Neuroformer (Antoniades 2024)

Vision + neural multi-modal pretraining.

EEGPT (Pu 2024)

EEG foundation model with millions of pretraining examples.

LaBraM (Jiang 2024, ICLR)

Large Brain Model, VQ discrete tokenization + Transformer, cross-dataset EEG pretraining.

BFM (Brain Foundation Model, 2024 arXiv Survey)

A survey reviewing 10+ neural foundation-model works from 2023–2024.

7. Why Foundation Models Work on Neural Data

Although neural recordings vary enormously in channel count, subjects, and tasks, they share deep common structure:

Biological similarity: motor and visual cortex are functionally similar across human and monkey brains
Conserved manifold geometry: cross-subject neural manifolds are similarly shaped (Gallego 2020, mentioned in Chapter 02)
Reusable task structure: vision-motor-attention processes share cross-task commonalities
No ceiling on self-supervision: as long as spike data are available, pretraining is possible

These let foundation models learn truly shared computational representations in "dirty data" environments.

8. Downstream Tasks of Foundation Models

POYO / NDT3 foundation models can serve many downstream tasks:

Motor decoding: cursor, robotic arm
Speech decoding: ECoG version
Brain-to-language: linked with LLMs
Cognitive state: fatigue, attention, error monitoring
Stimulus design: inverse — generate stimuli from a target percept

One pretrained model + multiple task heads = a platform BCI system.

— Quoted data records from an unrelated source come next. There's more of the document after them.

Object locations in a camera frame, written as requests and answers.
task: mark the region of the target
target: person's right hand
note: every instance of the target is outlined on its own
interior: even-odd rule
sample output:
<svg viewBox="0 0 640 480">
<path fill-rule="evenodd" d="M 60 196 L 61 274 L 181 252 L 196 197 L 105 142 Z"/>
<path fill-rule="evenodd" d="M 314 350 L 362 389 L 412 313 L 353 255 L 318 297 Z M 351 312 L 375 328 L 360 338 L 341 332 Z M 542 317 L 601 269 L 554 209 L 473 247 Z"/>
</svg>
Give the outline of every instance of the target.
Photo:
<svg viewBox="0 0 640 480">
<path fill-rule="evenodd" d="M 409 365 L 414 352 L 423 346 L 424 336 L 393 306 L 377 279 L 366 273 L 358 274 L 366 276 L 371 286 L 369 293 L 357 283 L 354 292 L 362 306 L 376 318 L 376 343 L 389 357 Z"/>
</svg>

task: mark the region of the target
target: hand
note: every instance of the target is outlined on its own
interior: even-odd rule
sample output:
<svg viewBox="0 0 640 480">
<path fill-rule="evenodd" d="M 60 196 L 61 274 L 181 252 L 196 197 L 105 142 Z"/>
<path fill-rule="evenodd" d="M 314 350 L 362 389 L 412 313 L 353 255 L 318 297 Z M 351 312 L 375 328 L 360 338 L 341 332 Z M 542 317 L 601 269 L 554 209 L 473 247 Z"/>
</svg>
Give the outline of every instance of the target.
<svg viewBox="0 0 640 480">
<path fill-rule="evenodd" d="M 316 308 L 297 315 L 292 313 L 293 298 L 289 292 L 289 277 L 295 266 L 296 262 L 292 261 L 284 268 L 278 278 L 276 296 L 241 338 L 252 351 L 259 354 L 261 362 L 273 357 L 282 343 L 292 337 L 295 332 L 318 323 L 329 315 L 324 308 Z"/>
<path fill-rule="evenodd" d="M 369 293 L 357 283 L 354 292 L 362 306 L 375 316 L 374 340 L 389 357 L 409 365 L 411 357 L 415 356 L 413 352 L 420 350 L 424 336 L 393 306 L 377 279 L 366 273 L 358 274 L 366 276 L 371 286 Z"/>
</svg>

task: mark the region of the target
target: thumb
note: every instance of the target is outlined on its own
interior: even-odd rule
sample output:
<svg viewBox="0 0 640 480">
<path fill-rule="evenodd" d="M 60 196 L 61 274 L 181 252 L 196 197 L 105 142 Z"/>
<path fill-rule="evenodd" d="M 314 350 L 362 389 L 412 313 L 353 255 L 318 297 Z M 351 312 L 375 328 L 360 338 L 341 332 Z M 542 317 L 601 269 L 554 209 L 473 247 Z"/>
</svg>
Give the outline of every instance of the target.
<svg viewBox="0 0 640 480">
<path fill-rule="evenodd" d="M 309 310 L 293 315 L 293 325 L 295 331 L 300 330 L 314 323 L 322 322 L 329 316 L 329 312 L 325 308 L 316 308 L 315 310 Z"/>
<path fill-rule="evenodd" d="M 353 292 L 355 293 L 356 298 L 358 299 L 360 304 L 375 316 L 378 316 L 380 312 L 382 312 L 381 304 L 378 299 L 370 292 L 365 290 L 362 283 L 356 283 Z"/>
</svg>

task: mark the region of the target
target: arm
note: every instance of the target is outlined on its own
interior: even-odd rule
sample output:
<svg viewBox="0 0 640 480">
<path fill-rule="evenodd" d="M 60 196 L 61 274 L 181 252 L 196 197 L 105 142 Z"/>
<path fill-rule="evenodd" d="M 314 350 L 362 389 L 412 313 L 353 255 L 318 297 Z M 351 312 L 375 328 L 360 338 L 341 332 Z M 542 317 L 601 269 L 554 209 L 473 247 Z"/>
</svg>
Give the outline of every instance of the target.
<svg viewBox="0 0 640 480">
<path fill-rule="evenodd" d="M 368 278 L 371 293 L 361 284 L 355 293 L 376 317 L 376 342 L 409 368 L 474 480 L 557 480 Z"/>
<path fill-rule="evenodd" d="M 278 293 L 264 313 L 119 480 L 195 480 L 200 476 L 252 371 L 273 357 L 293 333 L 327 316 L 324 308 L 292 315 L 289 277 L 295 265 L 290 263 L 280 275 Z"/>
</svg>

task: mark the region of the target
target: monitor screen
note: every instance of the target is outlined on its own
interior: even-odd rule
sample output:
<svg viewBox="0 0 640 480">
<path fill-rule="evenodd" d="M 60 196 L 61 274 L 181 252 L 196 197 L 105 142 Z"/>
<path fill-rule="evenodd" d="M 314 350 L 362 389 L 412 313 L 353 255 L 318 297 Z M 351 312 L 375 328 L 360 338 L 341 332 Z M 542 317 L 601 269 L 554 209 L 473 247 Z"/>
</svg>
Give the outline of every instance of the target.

9. Scaling Laws for Neural Foundation Models

Preliminary observations (NDT3, POYO+) suggest:

Data doubling → error ~-20% (akin to NLP's Chinchilla law)
Parameter doubling → error ~-15%
10× downstream task data → substantial fine-tune gains

Conclusion: BCI foundation models are still in the early scaling phase, and large-scale pretraining is expected to keep pushing SOTA over the next five years.

10. Open Challenges

Ethics and data sharing: neural data are highly sensitive; cross-institutional aggregation faces privacy hurdles
Electrode heterogeneity: Utah, Neuropixels, and Neuralink output in different formats, and unified tokenization is still being explored
Closed-loop adaptation: how pretrained foundation models can keep learning during user operation
Interpretability: foundation models are typically black boxes, but clinical use demands interpretability
Safety: large models can be attacked or misused — LLM alignment issues apply to BCI as well

11. Connection to Human-Like Intelligence

POYO / NDT3 and JEPA / LLM are philosophically aligned:

JEPA: pretrained visual latent space → world model
NDT3: pretrained neural latent space → "neural foundation model"
LLM: pretrained language representation → general language capability

A shared theme: large-scale self-supervision + task conditioning — trading data for generality. See Chapter 10 Link to Embodied Intelligence.

12. Logical Chain

NLP's pretrain-fine-tune paradigm inspires BCI — but channel heterogeneity must be overcome.
POYO uses PerceiverIO + per-unit embedding to achieve cross-subject, cross-dataset pretraining.
POYO+ / NDT3 scale to 500+ hours, reaching the "neural GPT-3" scale.
Foundation models substantially outperform traditional methods in zero-shot, few-shot, and cross-task settings.
Neural-data scaling laws are still in the early phase — models are expected to keep improving over the next five years.

References

Azabou et al. (2023). A unified, scalable framework for neural population decoding. NeurIPS. https://arxiv.org/abs/2310.16046
Azabou, Ye et al. (2024). Multi-session, multi-task neural decoding from distinct cell-types and brain regions. NeurIPS.
Jiang et al. (2024). Large Brain Model for learning generic representations with tremendous EEG data in BCI. ICLR. https://openreview.net/forum?id=QzTpTRVtrP
Wang et al. (2023). BrainBERT: self-supervised representation learning for intracranial recordings. ICLR.
Brain Foundation Models Survey (2025). arXiv:2503.00580.